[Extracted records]
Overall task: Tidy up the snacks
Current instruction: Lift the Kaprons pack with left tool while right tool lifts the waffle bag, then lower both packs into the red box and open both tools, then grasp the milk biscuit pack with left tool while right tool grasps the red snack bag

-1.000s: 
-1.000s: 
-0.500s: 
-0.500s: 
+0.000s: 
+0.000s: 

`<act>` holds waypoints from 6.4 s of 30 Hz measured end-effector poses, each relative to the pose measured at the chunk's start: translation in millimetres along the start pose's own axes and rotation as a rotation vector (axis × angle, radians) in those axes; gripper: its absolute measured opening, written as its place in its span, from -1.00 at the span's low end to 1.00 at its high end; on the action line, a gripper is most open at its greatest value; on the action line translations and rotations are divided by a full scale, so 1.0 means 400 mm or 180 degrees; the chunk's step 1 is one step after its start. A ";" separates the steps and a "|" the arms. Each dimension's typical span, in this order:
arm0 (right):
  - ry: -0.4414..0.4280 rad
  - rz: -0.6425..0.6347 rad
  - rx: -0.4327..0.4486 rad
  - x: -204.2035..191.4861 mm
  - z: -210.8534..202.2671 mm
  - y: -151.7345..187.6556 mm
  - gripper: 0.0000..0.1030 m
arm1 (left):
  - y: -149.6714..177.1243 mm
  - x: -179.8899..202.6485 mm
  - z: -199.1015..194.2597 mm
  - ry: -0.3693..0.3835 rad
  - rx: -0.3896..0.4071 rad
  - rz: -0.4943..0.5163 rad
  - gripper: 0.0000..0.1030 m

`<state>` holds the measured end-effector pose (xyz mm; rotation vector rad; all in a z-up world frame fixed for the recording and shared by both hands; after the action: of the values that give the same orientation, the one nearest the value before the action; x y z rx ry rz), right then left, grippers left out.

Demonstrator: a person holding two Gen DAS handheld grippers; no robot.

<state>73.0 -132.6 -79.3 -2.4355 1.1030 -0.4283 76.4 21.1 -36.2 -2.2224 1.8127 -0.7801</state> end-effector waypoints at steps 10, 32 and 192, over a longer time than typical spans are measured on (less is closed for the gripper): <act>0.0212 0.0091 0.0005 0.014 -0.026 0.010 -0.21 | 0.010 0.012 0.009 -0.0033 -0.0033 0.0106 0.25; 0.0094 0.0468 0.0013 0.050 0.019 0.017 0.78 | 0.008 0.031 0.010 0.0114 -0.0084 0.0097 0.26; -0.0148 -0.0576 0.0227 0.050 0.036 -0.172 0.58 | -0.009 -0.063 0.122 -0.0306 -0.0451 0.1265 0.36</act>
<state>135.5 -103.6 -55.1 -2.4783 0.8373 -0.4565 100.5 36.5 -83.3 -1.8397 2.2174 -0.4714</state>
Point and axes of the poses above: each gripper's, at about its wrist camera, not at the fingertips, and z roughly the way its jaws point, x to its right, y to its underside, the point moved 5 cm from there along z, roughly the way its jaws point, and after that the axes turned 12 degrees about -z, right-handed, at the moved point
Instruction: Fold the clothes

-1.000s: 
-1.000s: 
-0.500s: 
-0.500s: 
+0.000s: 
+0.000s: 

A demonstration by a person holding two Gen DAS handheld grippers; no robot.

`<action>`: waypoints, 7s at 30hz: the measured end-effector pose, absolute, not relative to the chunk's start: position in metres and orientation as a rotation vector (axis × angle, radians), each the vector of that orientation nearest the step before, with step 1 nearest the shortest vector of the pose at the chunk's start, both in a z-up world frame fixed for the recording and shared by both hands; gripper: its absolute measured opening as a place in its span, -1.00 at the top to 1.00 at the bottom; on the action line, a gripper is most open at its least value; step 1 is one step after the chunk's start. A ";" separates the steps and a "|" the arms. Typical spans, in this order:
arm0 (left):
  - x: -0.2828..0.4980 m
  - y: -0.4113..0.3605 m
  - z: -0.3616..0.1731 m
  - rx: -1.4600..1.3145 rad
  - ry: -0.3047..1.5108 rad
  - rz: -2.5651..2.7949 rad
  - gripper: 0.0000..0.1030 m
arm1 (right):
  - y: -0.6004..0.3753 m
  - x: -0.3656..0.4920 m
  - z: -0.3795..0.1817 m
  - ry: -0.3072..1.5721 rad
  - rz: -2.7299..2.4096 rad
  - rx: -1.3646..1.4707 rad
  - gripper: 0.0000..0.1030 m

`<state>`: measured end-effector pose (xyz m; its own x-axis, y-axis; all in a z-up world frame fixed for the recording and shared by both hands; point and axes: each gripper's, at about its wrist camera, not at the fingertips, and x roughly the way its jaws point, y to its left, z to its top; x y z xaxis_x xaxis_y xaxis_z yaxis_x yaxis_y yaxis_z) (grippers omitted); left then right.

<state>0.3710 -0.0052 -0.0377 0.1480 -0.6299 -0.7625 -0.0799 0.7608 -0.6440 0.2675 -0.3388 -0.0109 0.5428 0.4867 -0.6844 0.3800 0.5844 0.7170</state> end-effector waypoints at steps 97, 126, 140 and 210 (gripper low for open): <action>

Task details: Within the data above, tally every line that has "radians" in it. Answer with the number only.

Exercise solution: 2